O primeiro trimestre do ano registrou alta de 10,3% nas vendas do comércio paulista, na comparação com o mesmo período do ano passado. Esta é a maior alta para os três primeiros meses do ano desde 2010. Ainda de janeiro a março de 2022, o varejo no estado faturou R$ 252,5 bilhões. Volume financeiro que marca um crescimento de R$ 23,5 bi sobre 2021. Os dados fazem parte de levantamento da Federação do Comércio de São Paulo (Fecomercio-SP). 
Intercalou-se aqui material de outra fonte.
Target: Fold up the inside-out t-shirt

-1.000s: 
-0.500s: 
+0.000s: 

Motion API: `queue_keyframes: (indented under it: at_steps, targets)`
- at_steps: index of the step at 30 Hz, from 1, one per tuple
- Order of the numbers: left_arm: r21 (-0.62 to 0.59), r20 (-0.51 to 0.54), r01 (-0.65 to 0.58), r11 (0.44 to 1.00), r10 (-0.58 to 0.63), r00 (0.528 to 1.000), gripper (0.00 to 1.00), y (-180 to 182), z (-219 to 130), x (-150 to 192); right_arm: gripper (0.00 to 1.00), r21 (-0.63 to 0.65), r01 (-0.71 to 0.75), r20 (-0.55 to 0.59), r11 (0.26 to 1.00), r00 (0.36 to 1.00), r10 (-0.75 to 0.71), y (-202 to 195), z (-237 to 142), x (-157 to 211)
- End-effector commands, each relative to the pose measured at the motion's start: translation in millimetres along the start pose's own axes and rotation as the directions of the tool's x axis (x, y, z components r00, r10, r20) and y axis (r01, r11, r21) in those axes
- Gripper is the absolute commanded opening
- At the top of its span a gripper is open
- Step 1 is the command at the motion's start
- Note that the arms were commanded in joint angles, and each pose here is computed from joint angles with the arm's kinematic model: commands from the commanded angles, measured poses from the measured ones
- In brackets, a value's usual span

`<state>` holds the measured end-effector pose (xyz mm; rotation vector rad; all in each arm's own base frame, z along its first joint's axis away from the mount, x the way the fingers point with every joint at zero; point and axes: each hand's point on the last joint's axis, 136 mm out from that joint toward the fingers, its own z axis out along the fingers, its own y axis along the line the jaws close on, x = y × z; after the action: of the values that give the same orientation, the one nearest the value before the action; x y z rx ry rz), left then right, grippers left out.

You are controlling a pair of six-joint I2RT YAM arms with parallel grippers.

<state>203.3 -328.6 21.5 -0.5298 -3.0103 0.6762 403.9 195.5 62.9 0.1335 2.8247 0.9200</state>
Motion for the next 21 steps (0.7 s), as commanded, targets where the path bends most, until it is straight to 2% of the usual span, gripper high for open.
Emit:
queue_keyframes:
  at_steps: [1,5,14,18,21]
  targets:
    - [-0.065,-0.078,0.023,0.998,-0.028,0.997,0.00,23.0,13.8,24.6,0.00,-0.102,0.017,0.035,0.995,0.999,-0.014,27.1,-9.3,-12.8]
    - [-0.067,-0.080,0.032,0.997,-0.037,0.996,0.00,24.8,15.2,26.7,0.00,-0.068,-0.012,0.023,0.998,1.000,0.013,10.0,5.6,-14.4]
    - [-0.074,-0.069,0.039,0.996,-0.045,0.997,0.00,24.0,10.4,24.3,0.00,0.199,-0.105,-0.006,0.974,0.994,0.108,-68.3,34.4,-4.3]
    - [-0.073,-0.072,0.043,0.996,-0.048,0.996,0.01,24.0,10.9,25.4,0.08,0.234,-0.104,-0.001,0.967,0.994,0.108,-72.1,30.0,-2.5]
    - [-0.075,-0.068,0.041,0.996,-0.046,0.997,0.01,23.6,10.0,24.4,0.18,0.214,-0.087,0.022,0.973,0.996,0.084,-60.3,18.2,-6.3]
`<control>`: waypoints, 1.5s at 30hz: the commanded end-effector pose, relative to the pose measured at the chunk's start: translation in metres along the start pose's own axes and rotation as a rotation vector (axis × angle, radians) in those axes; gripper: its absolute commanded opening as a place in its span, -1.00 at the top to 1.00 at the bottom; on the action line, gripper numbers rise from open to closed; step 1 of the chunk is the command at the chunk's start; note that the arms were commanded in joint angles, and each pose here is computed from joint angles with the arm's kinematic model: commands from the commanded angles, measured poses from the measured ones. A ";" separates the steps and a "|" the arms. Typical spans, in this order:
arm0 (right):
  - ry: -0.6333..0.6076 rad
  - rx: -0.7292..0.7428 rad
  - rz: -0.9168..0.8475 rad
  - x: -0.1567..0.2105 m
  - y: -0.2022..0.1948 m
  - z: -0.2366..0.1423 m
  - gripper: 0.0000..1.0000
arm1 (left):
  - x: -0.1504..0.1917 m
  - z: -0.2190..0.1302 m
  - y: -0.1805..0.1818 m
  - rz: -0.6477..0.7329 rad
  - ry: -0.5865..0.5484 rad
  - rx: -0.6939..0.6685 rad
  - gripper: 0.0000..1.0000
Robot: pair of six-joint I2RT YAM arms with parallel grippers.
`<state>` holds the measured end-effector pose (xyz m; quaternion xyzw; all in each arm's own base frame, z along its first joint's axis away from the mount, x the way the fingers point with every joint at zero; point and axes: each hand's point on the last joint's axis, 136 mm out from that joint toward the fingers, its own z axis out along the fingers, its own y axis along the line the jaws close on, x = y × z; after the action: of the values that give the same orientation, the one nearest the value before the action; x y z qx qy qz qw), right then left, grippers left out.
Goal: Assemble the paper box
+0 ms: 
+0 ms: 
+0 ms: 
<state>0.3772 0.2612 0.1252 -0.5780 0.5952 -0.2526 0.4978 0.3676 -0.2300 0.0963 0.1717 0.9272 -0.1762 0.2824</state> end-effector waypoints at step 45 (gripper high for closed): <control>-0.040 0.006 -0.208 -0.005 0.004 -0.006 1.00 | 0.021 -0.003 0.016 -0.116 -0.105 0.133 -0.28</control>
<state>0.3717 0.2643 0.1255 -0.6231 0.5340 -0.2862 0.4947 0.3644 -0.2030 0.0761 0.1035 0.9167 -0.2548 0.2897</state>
+ Leia as últimas notícias no portal SBT News

Prateleiras

Entre os ítens que mais influenciaram a alta nas vendas, a evolução positiva de lojas de vestuário, tecidos e calçados foi a que apresentou maior peso: 50,5%. Com isso, o setor recuperou o nível de evolução do período pré-pandemia. Uma explicação é a chegada nas lojas das roupas de frio, que frequentemente têm preços maiores do que as demais coleções. Depois vieram outras atividades (que incluem postos de combustíveis, livrarias, joalheiras e papelarias entre outros), óticas, lojas de acessórios de cozinha, etc (19,7%); autopeças e acessórios (18,5%); concessionárias de veículos (13,3%); lojas de eletrodomésticos e eletrônicos (9,5%); materiais de construção (8,7%); farmácias e perfumarias (8,1%); e lojas de móveis e decoração (6,6%). Já no caso dos supermercados, houve estabilidade (-0,6%).

Motivos

Quatro fatores explicam a expansão dos números do comércio no primeiro trimestre deste ano. São eles: queda do nível de desemprego de 14,9%, no primeiro trimestre de 2021, para 10,5%, no mesmo período deste ano. "A consequência imediata deste fator é o aumento da massa de renda do trabalhador, ao redor de 4% no período. É bastante, se a gente imaginar que o crescimento se dá sobre uma base que representa algo como 55% do PIB [Produto Interno Bruto]", avalia o consultor econômico da Fecomércio Altamiro Carvalho. Mais um fator de influência positiva: concessão de crédito, que passou de 21% em fevereiro (último dado disponível do Banco Central). Além disso, houve antecipação do décimo-terceiro salário para os aposentados e a autorização dos saques emergenciais do Fundo de Garantia do Tempo de Serviço (FGTS).  

Capital

Na cidade de São Paulo, as vendas do varejo cresceram 11,7% em relação ao mesmo período do ano passado. Receita de R$ 74,9 bilhões; 11,7% ou R$ 7,9 bilhões a mais do que nos três primeiros meses de 2021. Igualmente por melhora no emprego, com destaque para as contratações de mão de obra forma, que tem remuneração maior do que a da parcela informal.